What is an agentic coding workflow?
An agentic coding workflow is a structured process for using autonomous AI agents in software development — planning, codebase grounding, and human checkpoints before the agent touches a line of code. The alternative is one-shot prompting: type a description, hope the agent delivers, debug what comes out. Structured workflows resolve architectural decisions and scope boundaries upfront. The agent gets a real spec. It executes.
The framing came fast. Andrej Karpathy popularized "vibe coding" in early 2025 — describe what you want, let the AI figure out implementation. By early 2026, he reframed it as "agentic engineering": same capability, professional discipline applied on top. The community landed on a clear split — vibe coding for prototypes, structured workflows for production.
The field is evolving toward a plan-then-execute pattern. Research from the 2026 Anthropic Agentic Coding Trends Report shows multi-agent pipelines becoming the standard for complex work, with specialized roles — feature author, test generator, code reviewer, architecture guardian — and human approval at key checkpoints.
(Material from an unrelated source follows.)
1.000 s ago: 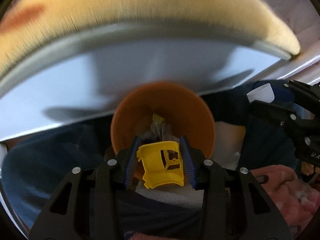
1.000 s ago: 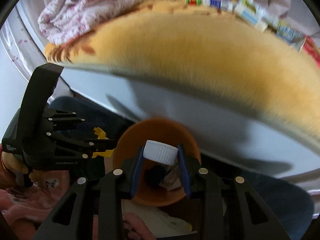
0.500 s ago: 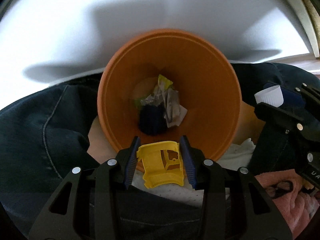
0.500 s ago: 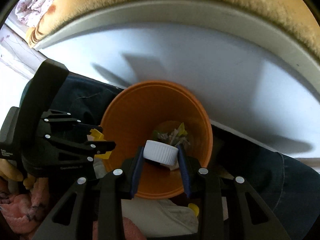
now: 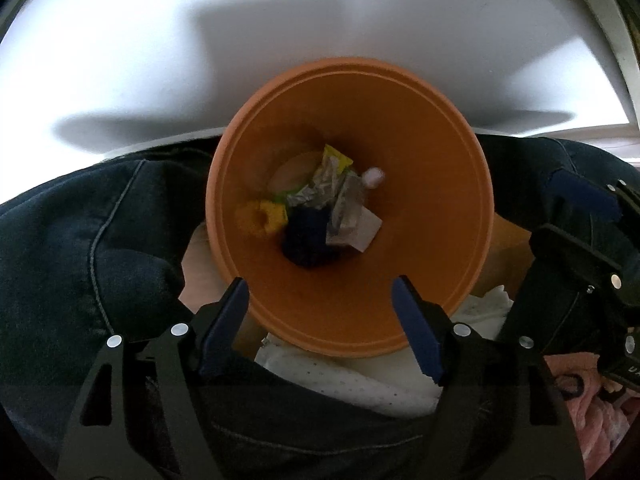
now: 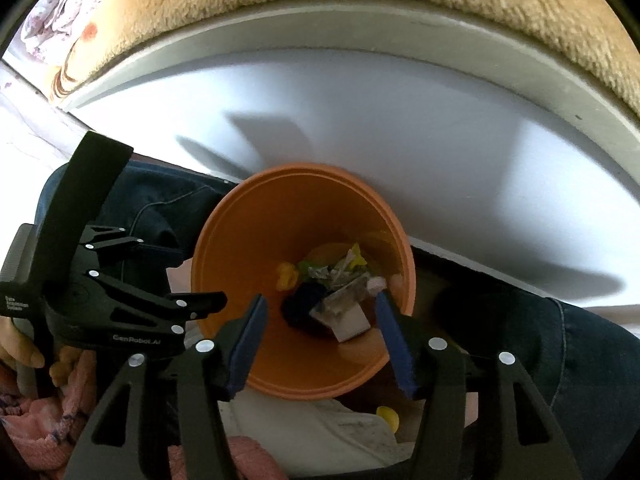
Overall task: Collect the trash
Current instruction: 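Open both tools to drop the yellow toy and white cap into the bin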
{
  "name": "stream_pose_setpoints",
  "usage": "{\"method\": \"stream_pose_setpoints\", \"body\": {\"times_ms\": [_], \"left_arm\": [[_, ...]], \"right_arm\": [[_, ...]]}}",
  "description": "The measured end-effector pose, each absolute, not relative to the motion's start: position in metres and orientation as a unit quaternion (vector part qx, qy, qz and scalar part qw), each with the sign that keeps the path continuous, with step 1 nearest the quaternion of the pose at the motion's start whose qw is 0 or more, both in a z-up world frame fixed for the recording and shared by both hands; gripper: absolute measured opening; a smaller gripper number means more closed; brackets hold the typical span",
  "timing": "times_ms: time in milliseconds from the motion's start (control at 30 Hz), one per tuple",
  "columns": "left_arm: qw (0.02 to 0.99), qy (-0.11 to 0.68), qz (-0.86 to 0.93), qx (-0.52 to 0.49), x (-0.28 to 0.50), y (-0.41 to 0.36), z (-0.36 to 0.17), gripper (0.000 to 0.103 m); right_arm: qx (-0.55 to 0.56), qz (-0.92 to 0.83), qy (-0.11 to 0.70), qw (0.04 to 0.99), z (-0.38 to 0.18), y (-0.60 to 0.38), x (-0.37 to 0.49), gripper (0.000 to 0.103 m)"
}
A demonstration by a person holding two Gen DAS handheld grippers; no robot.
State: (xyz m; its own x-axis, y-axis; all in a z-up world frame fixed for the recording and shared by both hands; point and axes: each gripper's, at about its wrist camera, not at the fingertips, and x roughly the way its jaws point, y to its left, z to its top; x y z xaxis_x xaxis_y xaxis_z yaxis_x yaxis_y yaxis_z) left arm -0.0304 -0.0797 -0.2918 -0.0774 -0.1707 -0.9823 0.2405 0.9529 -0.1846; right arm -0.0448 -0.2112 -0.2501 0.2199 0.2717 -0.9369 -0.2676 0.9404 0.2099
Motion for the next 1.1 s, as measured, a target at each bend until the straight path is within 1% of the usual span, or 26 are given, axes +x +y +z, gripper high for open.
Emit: {"method": "stream_pose_setpoints", "body": {"times_ms": [233, 500, 633, 800, 867, 900, 1000, 1033, 1100], "left_arm": [[0.687, 0.712, -0.148, 0.024, -0.032, -0.08, -0.288, 0.073], [0.702, 0.697, -0.146, 0.034, -0.036, -0.081, -0.277, 0.073], [0.721, 0.675, -0.15, 0.04, -0.04, -0.083, -0.261, 0.074], [0.77, 0.616, -0.157, 0.051, -0.044, -0.085, -0.216, 0.074], [0.794, 0.585, -0.159, 0.052, -0.045, -0.086, -0.191, 0.074], [0.804, 0.571, -0.159, 0.051, -0.045, -0.085, -0.18, 0.078], [0.84, 0.519, -0.154, 0.046, -0.044, -0.08, -0.142, 0.082], [0.849, 0.503, -0.154, 0.045, -0.042, -0.079, -0.131, 0.082], [0.864, 0.477, -0.154, 0.043, -0.036, -0.078, -0.109, 0.087]], "right_arm": [[0.008, 0.163, 0.594, 0.787, -0.242, -0.219, -0.049, 0.06], [0.014, 0.16, 0.577, 0.801, -0.228, -0.227, -0.055, 0.07], [0.036, 0.164, 0.559, 0.812, -0.21, -0.234, -0.057, 0.071], [0.049, 0.167, 0.505, 0.845, -0.161, -0.245, -0.064, 0.075], [0.053, 0.171, 0.478, 0.86, -0.137, -0.251, -0.066, 0.08], [0.055, 0.172, 0.461, 0.869, -0.124, -0.255, -0.067, 0.081], [0.055, 0.17, 0.415, 0.892, -0.092, -0.265, -0.062, 0.084], [0.053, 0.168, 0.405, 0.897, -0.086, -0.268, -0.058, 0.085], [0.049, 0.155, 0.383, 0.909, -0.073, -0.276, -0.046, 0.087]]}}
The planning layer, which is what Tekk handles, is what determines whether those downstream agents execute well or flail.
Why the planning layer is the missing piece
Most developers already have the execution layer covered. Cursor, Codex, Claude Code — these are good tools. What they don't have is a planning layer that produces specs grounded in the actual repo. A New Stack analysis of 2026 agentic development trends confirms the shift: engineers are moving from writing code to coordinating agents, and the plan-then-execute pattern is becoming the standard architecture. For teams running several agents at once, agent orchestration becomes the coordination layer that routes a good spec to the right tool.
The output of that planning layer isn't a chat message you paste somewhere. It's a living spec — a TL;DR, explicit Building / Not-Building scope boundaries, subtasks with acceptance criteria and file references, assumptions with risk levels, and concrete end-to-end validation scenarios. That structure is the difference between an agent that ships and one that spins.
Why codebase grounding changes the output
Before generating anything, Tekk searches your repository — semantic search, file search, regex, directory browsing, and full repository profiling across languages, frameworks, services, and packages. Every question and every plan references your specific files, patterns, and dependencies rather than boilerplate. CodeScene's analysis of agentic coding patterns shows that agents operating with codebase context and fast feedback loops produce healthier code — and that well-grounded codebases see roughly 50% lower token consumption for comparable tasks.
This isn't a niche preference among power users. A study on professional developers and AI agents found that professionals don't vibe code — they carefully control agents through planning and structured oversight, reserving autonomous execution for well-described, scoped tasks. Structured workflows resolve ambiguity upfront rather than discovering it after the agent has written a thousand lines.
Agentic development is becoming a core discipline
Agentic development is the broader practice of building software where AI agents take on multi-step tasks autonomously — navigating codebases, running tests, iterating on failures, and completing work across multiple files with minimal hand-holding. The discipline is real enough that MIT's Missing Semester now teaches agentic coding as a core CS skill alongside version control and shell scripting. Adoption is already mainstream: the 2025 Stack Overflow Developer Survey shows 52% of developers report a positive productivity impact from AI tools, even as trust in AI accuracy remains split. AI agentic coding is powerful. Structure is what makes it reliable.